Por último, o número três do mesmo artigo estabelece que “Nenhum Estado ou pessoa jurídica, singular ou colectiva, poderá reivindicar, adquirir ou exercer direitos relativos aos minerais extraídos da Área, a não ser de conformidade com a presente Parte. De outro modo, não serão reconhecidos tal reivindicação, aquisição ou exercício de direitos”. Neste número, bem assim como no número um, refere-se “nenhum Estado” e não apenas Estado Parte, daí que haja quem defenda que se trata aqui de um regime que obriga a todos, não só aos Estados Parte da Convenção mas também aos demais. Esta interpretação, esbarra, no entanto, com a questão dos tratados e terceiros, questão regulada na Secção IV da Convenção de Viena sobre o Direito dos Tratados, assinada em Viena, em 23 de Maio de 1969, e por nós já referida. Entendemos que esta disposição apenas vincula quem é parte da Convenção, a menos que se transforme em costume internacional282 - artigo 38º da Convenção de Viena, ou em norma de jus cogens - artigo 53º da mesma Convenção, o que, como vimos, é contestado por alguns Estados, que sendo poucos em número têm um grande peso ao nível das relações internacionais.

281 Vemos, assim, que a Convenção não só distingue recursos de minerais, enquanto conceitos, como estabelece

um regime jurídico diferente, pois, como referimos no texto, os recursos são inalienáveis, ao passo que os minerais: “só poderão ser alienados de conformidade com a presente Parte e com as normas, regulamentos e procedimentos da Autoridade” - artigo 137º in fine.

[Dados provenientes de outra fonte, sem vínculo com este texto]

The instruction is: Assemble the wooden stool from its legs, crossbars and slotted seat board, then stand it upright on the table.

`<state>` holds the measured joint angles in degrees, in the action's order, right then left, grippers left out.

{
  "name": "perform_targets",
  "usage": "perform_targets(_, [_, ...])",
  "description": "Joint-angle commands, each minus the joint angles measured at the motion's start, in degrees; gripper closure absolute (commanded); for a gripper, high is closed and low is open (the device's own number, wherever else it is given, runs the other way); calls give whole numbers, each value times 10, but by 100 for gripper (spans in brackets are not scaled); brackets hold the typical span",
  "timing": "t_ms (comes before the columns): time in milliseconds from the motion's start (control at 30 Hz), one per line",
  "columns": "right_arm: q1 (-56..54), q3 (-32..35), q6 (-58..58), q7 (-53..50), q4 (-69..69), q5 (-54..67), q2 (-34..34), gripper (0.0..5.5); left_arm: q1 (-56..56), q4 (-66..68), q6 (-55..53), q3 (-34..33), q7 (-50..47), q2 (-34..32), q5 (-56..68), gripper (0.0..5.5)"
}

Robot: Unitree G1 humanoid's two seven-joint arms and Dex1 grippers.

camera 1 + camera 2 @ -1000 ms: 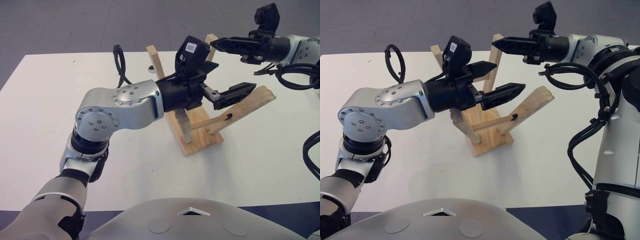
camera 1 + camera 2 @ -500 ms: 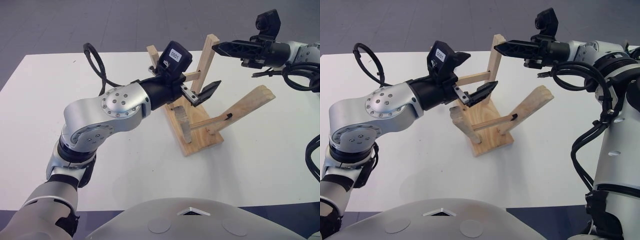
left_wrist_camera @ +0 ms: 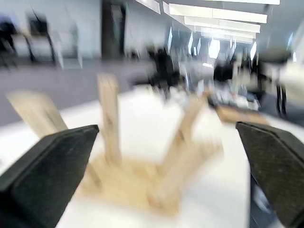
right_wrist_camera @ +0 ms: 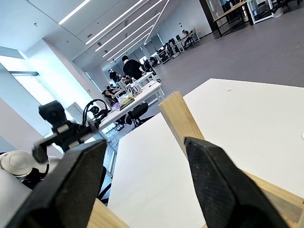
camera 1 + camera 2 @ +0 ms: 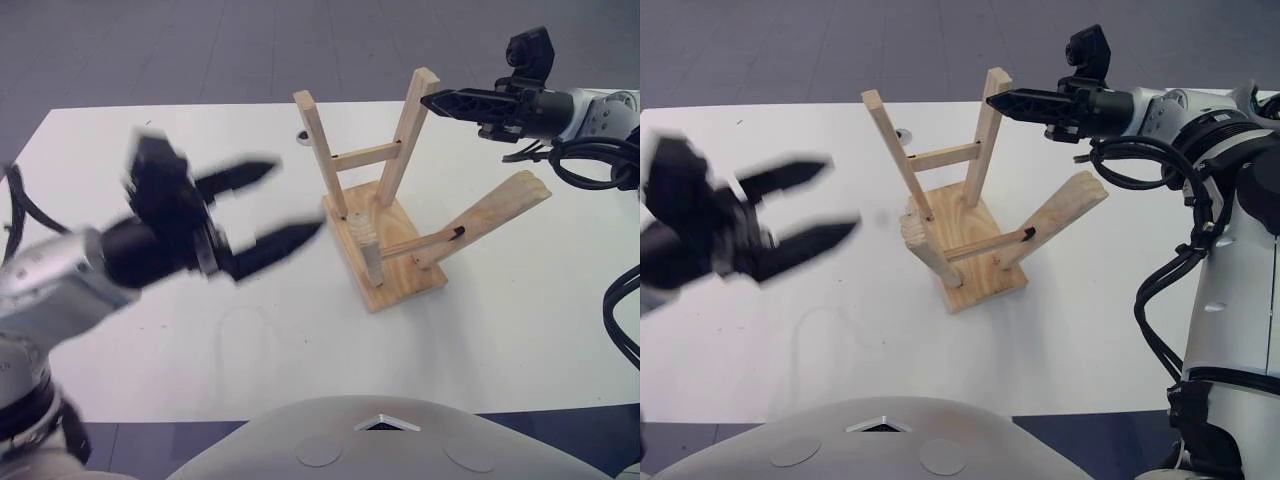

282 DÍEZ DE VELASCO, Manuel, in Instituciones de Derecho Internacional Público. Novena ed. Madrid :

Tecnos, 1991. ISBN 84-309-2095, p. 433, afirma que o princípio do património comum da humanidade é um “princípio de natureza consuetudinária, codificado pela Convenção (que) exclui a possibilidade de apropriação unilateral ou em grupo e o exercício de soberania. Poderia significar a existência de um dever de abstenção de aproveitamento da Área, até a entrada em vigor do regime convencional ... (mas) a aceitação geral da Declaração de Princípios, o reconhecimento do princípio do património comum da humanidade em algumas legislações nacionais, como a dos Estados Unidos da América ou URSS, a qualificação de provisória dada aos acordos parciais, primeiro entre a França, Reino Unido, Estados Unidos da América e República Federal da Alemanha, em 1982 e, posteriormente, entre esses quatro Estados e a Bélgica, Itália, Japão e Países Baixos, ambos relativos apenas a actividades de exploração e outras de carácter preparatório, ou as Resoluções adoptadas conjuntamente com a Convenção de 1982, tendentes quer a proteger os investimentos realizados antes de Janeiro de 1983, quer a criar uma Comissão Preparatória competente para gerir os interesses dos primeiros investidores e da Autoridade, leva à seguinte conclusão: o reconhecimento da exclusão de apropriação, enquanto o regime jurídico da convenção não entrar em vigor. É a esta luz que deve valorar-se qualquer actividade de aproveitamento mineiro que possa verificar-se”.